*** Opening of PROVIDED MATERIAL ***

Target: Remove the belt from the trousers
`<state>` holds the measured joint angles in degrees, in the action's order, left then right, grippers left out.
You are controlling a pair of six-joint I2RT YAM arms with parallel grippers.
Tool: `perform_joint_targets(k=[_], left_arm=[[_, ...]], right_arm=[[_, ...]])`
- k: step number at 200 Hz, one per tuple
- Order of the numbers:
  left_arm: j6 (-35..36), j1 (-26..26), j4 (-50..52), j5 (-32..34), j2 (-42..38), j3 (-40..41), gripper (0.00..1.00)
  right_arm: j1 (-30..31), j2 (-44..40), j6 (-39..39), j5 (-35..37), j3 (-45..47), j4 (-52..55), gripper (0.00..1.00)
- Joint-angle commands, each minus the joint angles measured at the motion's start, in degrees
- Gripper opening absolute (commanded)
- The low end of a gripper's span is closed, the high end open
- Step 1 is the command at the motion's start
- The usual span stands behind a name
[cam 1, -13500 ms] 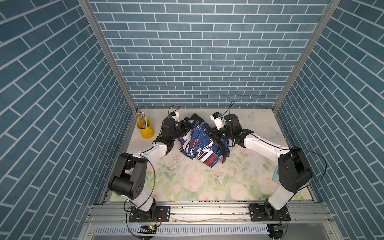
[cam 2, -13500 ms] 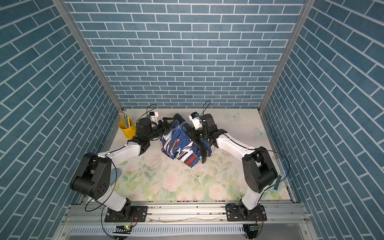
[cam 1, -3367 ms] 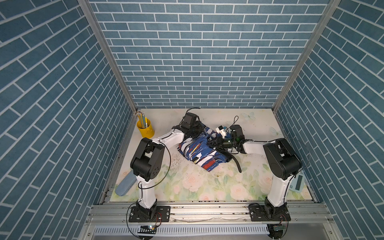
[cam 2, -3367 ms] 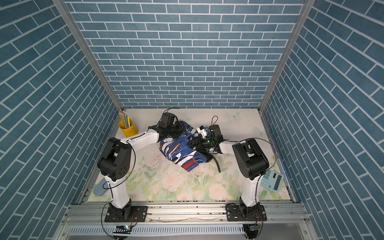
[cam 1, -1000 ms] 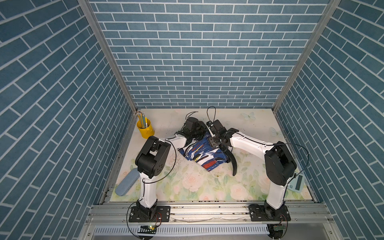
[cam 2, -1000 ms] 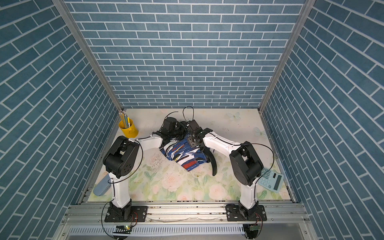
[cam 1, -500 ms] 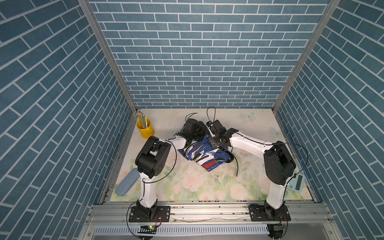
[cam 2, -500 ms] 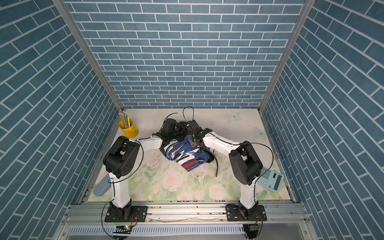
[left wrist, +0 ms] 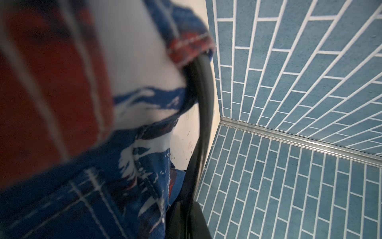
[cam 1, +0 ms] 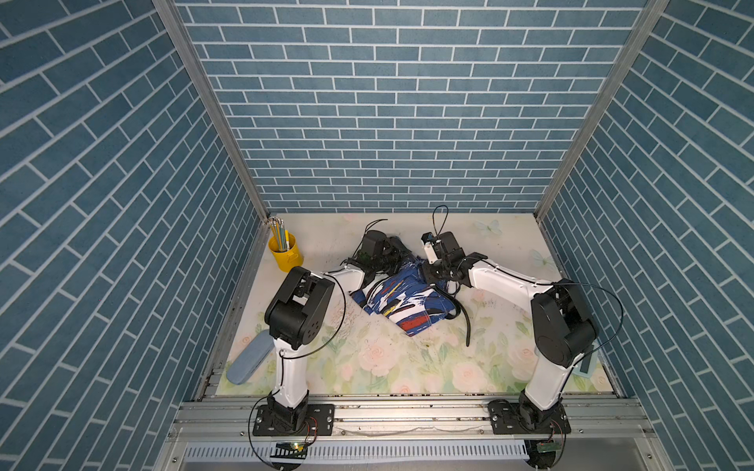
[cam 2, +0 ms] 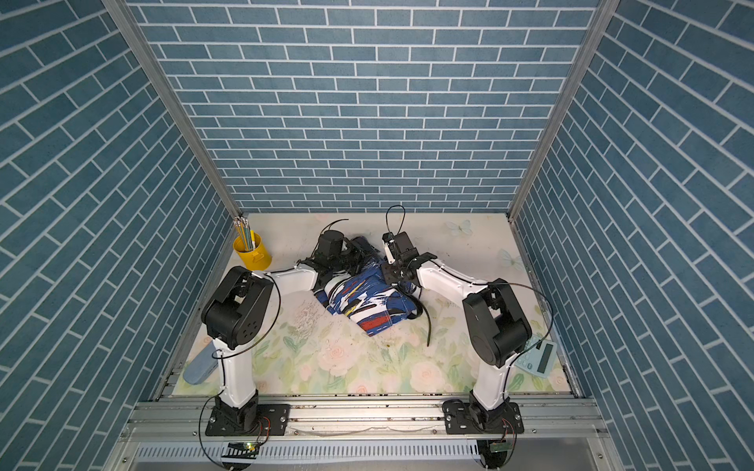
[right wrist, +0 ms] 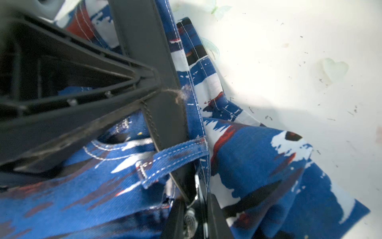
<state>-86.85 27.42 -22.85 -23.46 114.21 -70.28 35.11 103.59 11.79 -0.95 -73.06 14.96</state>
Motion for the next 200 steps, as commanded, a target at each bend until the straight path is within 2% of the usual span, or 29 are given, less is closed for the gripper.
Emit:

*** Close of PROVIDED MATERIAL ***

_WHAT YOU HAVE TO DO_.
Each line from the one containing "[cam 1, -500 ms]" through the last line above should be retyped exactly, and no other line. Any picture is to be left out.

_WRITTEN ANSWER_.
[cam 1, -500 ms] 
[cam 2, -500 ms] 
[left wrist, +0 ms] 
[cam 1, +0 ms] 
[cam 2, +0 ms] 
[right wrist, +0 ms] 
<state>-86.85 27.42 -22.85 -23.46 114.21 -70.28 35.11 103.59 11.79 -0.95 -73.06 14.96</state>
Motion for the next 200 steps, as commanded, a target at each bend until the straight path is within 2% of the usual span, or 29 are given, less is closed for the gripper.
Emit:

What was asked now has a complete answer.